What did you think when you first walked in?

Well, it was a job and all the jobs were in power loom weaving.

 

Was it noisy?

The handlooms were a lot quieter than the power looms. It was sort of a gentle sound.

  

How much did you earn?

I was there for three weeks before I got my first pay. Robert Crozier said I was doing alright and he put his hand into his pocket and pulled out a half-crown, a shilling and a three-penny bit. 18p in today's money. The next week I earned a pound and after that I was up to £4 a week. A man there got the same and he had six children. It was very poorly paid.

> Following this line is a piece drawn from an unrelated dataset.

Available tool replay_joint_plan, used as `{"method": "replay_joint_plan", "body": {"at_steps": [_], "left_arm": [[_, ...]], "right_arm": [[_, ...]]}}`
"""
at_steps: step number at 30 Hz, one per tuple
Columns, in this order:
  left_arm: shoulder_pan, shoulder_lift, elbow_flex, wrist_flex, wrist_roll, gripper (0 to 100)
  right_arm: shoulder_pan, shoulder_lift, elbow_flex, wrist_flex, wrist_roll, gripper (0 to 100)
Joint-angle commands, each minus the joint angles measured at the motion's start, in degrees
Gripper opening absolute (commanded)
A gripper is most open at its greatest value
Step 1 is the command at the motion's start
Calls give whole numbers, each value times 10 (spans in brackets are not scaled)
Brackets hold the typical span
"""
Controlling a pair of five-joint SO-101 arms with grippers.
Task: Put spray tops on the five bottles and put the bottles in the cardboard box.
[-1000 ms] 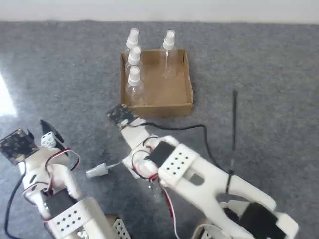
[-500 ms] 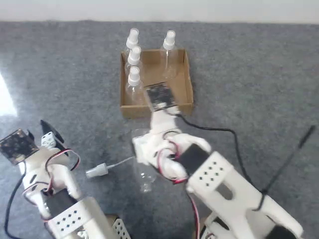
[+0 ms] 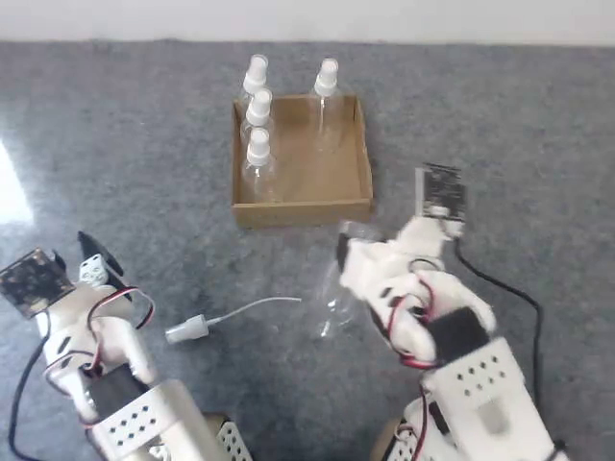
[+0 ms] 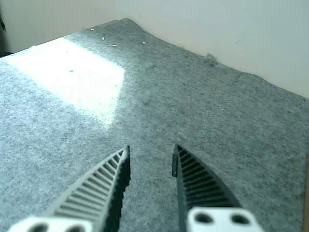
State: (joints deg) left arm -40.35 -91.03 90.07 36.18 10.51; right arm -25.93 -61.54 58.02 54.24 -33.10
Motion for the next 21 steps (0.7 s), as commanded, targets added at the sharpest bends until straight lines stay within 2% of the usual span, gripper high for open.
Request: {"method": "replay_joint_plan", "body": {"at_steps": [1, 14, 21], "left_arm": [[3, -9, -26, -16, 5, 134], [3, -9, -26, -16, 5, 134], [3, -9, -26, -16, 5, 134]], "right_arm": [[65, -30, 12, 1, -24, 104], [249, 44, 13, -38, -33, 104], [276, 115, 12, -65, -34, 104]]}}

We got two days off a year – Christmas Day and 12th July - and we didn't get paid for them. We worked six days. We sometimes worked from six in the morning until six in the evening. Sometimes until nine at night. I was the youngest.

  

How long did you apprentice there?

I was there from 1948 to 1956. Then there was a bit of unemployment. [I was] told the Ulster Folk Museum was setting up weaving. They just had a plain linen loom, then they ordered a Damask loom and I set that up.

 

 

When did you meet Mrs Hay-Edie?

I met Mrs Hay-Edie in 1966 through the Rural Industries Bureau, which went around Northern Ireland trying to get the crafts into small industries. I brought a handloom from Donegal and set it up in Lurgan. Mrs Hay-Edie had a reputation for being a great designer. She gave me a sample cloth to weave: 20 yards length, 36 inches wide. She was quite happy with the result. It was curtain material for window drapes. It was different from anything I had woven before. I still weave it today: it's called the Classic design.

She was a very intelligent woman. Very demanding on what she wanted. If she wanted 81/2 pics (number of weft threads per inch) for 20, 30 or 60 yards long.

It had to be exactly that. She asked for a very high standard. It was very different from the plain or herringbone cloth that I was weaving before. She wove diamond materials instead of herringbone. The plain was full of different colours of yarns and thicknesses of threads.

I was full-time linen weaving for the Ulster Folk Museum and was weaving for Mrs Hay-Edie as well. She was a controversial character. She fell out with everyone else but she didn't fall out with me. When I finished a warp, another one arrived.

Her ideas were ahead of their time.

Now I weave for Mario [Gerd Hay-Edie's grandson] and they're using the same designs as Mrs Hay-Edie. Topical, wonderful designs. The handloom can do something that the power looms can't. There will always be a demand for it. People want superior fabrics.

 

Are you glad you got into weaving?

It was something I was into and I wanted to be the best at it. I wish I was younger again to do more work for Mourne Textiles, but it is wonderful to still be a part of it.

Thank God I still have a use at 83 years old.